• WHAT THE TASK ASKS: Restate the listing below exactly, images excluded.

• SUPPLIED DATA:
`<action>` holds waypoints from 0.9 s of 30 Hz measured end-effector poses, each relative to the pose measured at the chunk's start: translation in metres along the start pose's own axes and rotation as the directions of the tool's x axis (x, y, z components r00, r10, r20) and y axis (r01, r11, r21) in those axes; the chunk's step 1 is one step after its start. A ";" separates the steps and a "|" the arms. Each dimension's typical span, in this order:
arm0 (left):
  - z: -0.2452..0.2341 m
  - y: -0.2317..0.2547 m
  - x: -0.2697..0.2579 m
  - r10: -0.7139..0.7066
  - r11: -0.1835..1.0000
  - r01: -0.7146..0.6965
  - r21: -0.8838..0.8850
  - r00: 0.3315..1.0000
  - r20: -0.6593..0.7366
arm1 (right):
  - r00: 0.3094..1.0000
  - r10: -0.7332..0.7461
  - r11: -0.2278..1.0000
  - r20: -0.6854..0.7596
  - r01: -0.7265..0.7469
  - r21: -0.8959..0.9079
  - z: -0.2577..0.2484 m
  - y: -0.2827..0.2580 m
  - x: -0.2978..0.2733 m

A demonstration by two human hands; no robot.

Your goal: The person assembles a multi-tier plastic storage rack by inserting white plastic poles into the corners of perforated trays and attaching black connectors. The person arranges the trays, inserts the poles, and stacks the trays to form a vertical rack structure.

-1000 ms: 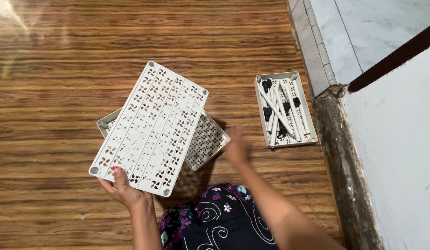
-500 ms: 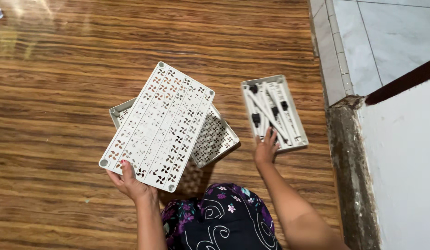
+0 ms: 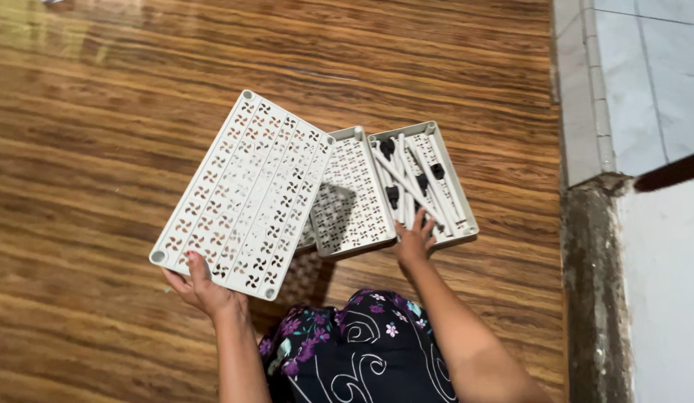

• OUTPUT FOR THIS EXERCISE:
`<action>` holds waypoints from 0.9 s of 30 Hz measured end-effector poses, each relative to the pose measured at the chunk's start: translation in metres along the start pose's own axes and rotation as the directions of the tool's x axis (x, y, z components r00, r10, r20) and y axis (r01, r11, r21) in those axes; the chunk's step 1 is one step after its start. A ";" separates the steps and a "|" the arms. Each dimension's typical span, in this order:
arm0 (left):
  - z: -0.2452..0.2341 m
  - y: -0.2317..0.2547 m
  - x: -0.2697..0.2579 m
  - r10: -0.7139..0.7066
  - r11: -0.1835..1.0000
  - r01: -0.7146..0.6965
  - r21: -0.8838..0.8850
  - r00: 0.3315..1.0000
  - r20: -0.6593..0.7366
arm1 (right):
  - r00: 0.3094..1.0000
  - r10: -0.7332..0.7461
  - r11: -0.2278..1.0000
  - r20: -0.6854..0.7596
  - r01: -0.7265..0.7469
  - r21: -0.8959..0.9079
  - z: -0.2577..0.2484 m
  - y: -0.2827..0.2580 m
  - x: -0.2978..0.2733 m

A demonstration by two human hands; no robot.

Your goal: The person assembles a multi-tier plastic storage rack by inserting white plastic poles into the corners of perforated trays and attaching black connectors. The person arranges the trays, inserts the poles, and stacks the trays to form a vertical rack structure.

-1000 ms: 
-500 ms: 
+0 ms: 

What this exercise needed has been supplied.